They can, and they do! If a person uses a peer to peer file sharing programs like Bit Torrent or a similar program, law enforcement can, and will, search your computer without your knowledge.
There has been an explosion of child pornography cases, particularly here in Florida. Most of the cases involve a “secret” search of a person’s computer by specially modified law enforcement peer to peer programs like “Bit Torrent LE”
ICAC, a federally funded organization, maintains an “inventory” of known or suspected child porn images or videos, categorizing them by “hash values”. There is another law enforcement application that can track and identify any IP address that receives or transmits an image with a known hash value.
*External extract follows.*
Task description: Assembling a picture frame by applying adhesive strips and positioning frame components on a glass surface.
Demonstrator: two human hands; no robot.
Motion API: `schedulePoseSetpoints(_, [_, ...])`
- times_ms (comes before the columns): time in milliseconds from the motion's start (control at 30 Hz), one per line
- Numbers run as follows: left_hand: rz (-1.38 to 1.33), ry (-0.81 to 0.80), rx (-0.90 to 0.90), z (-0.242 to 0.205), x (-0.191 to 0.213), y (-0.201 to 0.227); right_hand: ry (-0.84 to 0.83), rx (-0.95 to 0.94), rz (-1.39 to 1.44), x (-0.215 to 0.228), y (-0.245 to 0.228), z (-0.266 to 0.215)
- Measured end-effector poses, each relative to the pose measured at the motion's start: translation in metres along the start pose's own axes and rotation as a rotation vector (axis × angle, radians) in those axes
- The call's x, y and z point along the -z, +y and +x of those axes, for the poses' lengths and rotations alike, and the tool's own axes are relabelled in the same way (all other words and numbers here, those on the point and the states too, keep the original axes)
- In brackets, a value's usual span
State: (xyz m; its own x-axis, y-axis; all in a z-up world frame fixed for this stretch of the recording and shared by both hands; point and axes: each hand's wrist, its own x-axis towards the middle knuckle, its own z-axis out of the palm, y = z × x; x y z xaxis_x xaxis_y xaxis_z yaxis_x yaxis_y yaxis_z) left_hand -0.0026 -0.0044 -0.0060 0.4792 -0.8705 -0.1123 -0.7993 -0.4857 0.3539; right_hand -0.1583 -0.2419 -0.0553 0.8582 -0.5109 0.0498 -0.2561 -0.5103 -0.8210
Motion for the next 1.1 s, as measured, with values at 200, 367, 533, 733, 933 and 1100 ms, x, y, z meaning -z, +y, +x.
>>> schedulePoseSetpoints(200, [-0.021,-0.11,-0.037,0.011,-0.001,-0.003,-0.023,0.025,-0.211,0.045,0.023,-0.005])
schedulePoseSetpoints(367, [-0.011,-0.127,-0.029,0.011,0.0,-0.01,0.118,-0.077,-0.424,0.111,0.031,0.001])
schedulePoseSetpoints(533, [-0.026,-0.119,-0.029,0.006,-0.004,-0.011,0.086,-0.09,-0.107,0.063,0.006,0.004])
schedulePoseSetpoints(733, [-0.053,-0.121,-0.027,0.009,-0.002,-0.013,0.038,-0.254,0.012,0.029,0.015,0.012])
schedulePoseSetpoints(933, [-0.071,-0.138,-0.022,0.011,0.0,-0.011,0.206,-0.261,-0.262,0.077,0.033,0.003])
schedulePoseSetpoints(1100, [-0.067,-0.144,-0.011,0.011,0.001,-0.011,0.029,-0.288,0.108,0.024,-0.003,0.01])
Once that IP address is identified, local law enforcement uses their special application to tap into that person’s computer and extract files without their knowledge. That is then followed by a search warrant, a raid, and an interrogation. The search warrant in every instance comes not before but after the secret search. Law enforcement justifies this secret search as “consensual” claiming that if a person uses a file to file sharing program, “they have consented to share”.
I am challenging this “claim” in several of my current child porn cases and the legality is yet to be determined.
Defending child porn cases is a tough uphill battle. The prosecutors go after violators with a vengeance and here in Sarasota and Manatee County routinely file 40 counts, running the guidelines up to 30 years in prison. The challenge is educating the judges and getting people to understand what the police are really doing. The stigma of kiddie porn is such that some people feel the end justifies the means. It is only a matter of time until this practice is exposed and the illegal searches are found to be illegal by the Courts.